Regia di Hirokazu Koreeda vedi scheda film
CIAK MI GIRANO LE CRITICHE DI DIOMEDE917: L’INNOCENZA
A più di un anno di ritardo dall’edizione del Festival di Cannes che gli ha conferito il premio della migliore sceneggiatura (meritatissimo) e con un titolo italiano che si allontana in modo deciso e fuorviante dal Monster originario, arriva nelle nostre sale un vero e proprio capolavoro di poesia e amore firmato dal maestro delle anime fragili Hirokazu Kore-eda.
L’incendio di un bar per adulti che apre il film diventa il collante usato per raccontare tre vite da tre diversi punti di vista e per rispondere alla domanda su chi sia il “Mostro” e il concetto di “Mostruosità” come critica amara nei confronti di una società giapponese chiusa a riccio in difesa dei valori della loro tradizione.
Abbiamo Saori Mugino una giovane vedova (suo marito è morto in un incidente stradale con la sua amante) che si è cresciuta da sola il figlio Minato, lavora in una lavanderia ed è molto preoccupata per il comportamento violento, autolesionista e fuori dalle righe che è in totale antitesi con quello che è in realtà il ragazzo. Tramite delle verità estorte a pezzetti e bocconi, Saori è sempre più convinta che Hori il nuovo maestro del figlio lo abbia preso di mira vessandolo e picchiandolo davanti alla classe.
La donna si trova di fronte il muro di omertà della scuola, preside in primis, che scaricano l’uomo ad una gogna pubblica pur di salvare l’onorabilità dell’istituto e che per Saori sembrano dei mostri dagli occhi spenti come fossero gli Ultracorpi della famosa invasione.
Come fosse un Rashomon moderno la storia si arricchisce di un ulteriore tassello, la versione del maestro Hori. Testimone dell’incendio con la fidanzata ma ripreso dagli alunni con il cellulare e sbattuto sui social come fosse un cliente dell’osceno bar. Hori in realtà è molto presente e amato dalla classe ma al tempo stesso è preoccupato dagli episodi di bullismo che vedono protagonista Yori, un ragazzino dalla delicatezza estrema sia nei modi che nella forma che lo rendono somigliante a una bellissima bambina. Il maestro, convinto che sia Minato il carnefice intraprende con lui un duro scontro e confronto ma al tempo stesso una certa identificazione visto che anche lui è stato cresciuto da una mamma single. Un colpo fortuito al volto degenera in una sorta di processo quasi mediatico che distrugge e rovina non solo la vita lavorativa di Hori ma anche quella affettiva.

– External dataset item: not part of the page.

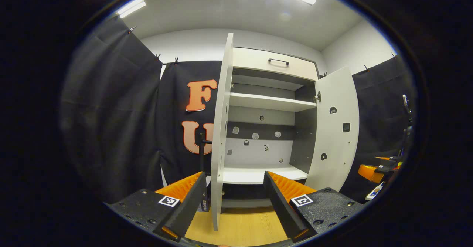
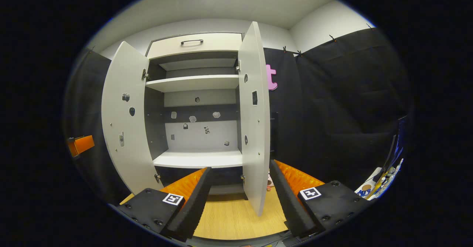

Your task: Open the right door of the double-door shoe cabinet with the right hand, and open the left door with the left hand.

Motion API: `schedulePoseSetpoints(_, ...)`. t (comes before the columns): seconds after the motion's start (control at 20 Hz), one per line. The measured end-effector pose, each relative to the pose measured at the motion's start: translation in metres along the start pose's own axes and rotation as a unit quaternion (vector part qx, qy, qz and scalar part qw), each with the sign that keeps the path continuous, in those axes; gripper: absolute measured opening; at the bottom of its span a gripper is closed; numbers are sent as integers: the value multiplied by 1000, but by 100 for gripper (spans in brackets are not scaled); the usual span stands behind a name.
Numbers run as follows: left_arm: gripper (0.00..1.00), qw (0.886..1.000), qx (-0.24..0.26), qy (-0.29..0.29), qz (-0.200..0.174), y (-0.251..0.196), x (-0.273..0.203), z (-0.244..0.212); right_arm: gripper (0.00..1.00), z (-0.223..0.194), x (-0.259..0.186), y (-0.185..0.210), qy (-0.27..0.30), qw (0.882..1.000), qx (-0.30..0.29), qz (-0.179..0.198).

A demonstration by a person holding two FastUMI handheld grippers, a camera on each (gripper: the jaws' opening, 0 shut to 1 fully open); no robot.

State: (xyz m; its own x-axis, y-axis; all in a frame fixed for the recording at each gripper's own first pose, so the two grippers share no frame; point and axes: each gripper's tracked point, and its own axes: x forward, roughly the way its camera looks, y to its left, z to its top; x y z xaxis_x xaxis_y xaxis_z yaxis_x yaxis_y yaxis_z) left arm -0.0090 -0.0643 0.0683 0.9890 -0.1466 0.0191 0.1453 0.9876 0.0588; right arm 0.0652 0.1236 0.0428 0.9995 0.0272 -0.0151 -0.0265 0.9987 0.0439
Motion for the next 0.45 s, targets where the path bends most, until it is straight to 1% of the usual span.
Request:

Ma è il terzo punto di vista, quello di Minato che da tutte le risposte agli innumerevoli dubbi che la bellissima sceneggiatura di Yuji Sakamoto sparge per tutta la prima parte del film.
La parte finale è quella più bella e poetica, quella dove esplode la capacità di raccontare per immagini potentissime del bravissimo Kore-eda.
Tramite gli occhi di Minato capiamo il passaggio dall’infanzia all’adolescenza di due bambini che sono arrivati in quinta cresciuti attraverso il dolore della perdita di un genitore ma soprattutto attraverso le difficoltà e i valori di quello rimasto.
Se Minato viene protetto oltre misura dalla madre, Yori viene umiliato da un padre alcolizzato che considera il figlio un “Mostro col cervello di un maiale” perché è solo molto più gentile e poco virile rispetto ai maschi che lo circondano.
Tra Yori e Minato nasce un’amicizia che è molto pericolosa e inaccettabile per la società che li circonda. Per proteggere questo sentimento Minato lo umilia, fa un’opera di autosabotaggio che porta solo il male per tutti quelli che lo circondano.
Yori e Minato si creano una realtà solo loro all’interno di un vagone abbandonato, dove tra giochi e abbracci sentiti scoprono di conoscersi più di quanto il tessuto familiare crede di conoscerli.
Kore-eda giganteggia regalandoci un finale ad alta intensità emotiva che ricorda le favole morali di Miyazaki dove boschi oscuri, pericolosi e melmosi si trasformano in prati luminosi dove correre e ridere pur rimanendo noi stessi senza il bisogno di trasformarsi in qualcosa che la società vuole imporci.
Ma resta da capire in questa storia distribuita in multilivelli narrativi quale finale è reale e quale è favola.
Nel mezzo c’è tanto di quel cinema che fa dell’Innocenza uno dei più bei film di questa stagione cinematografica appena iniziata.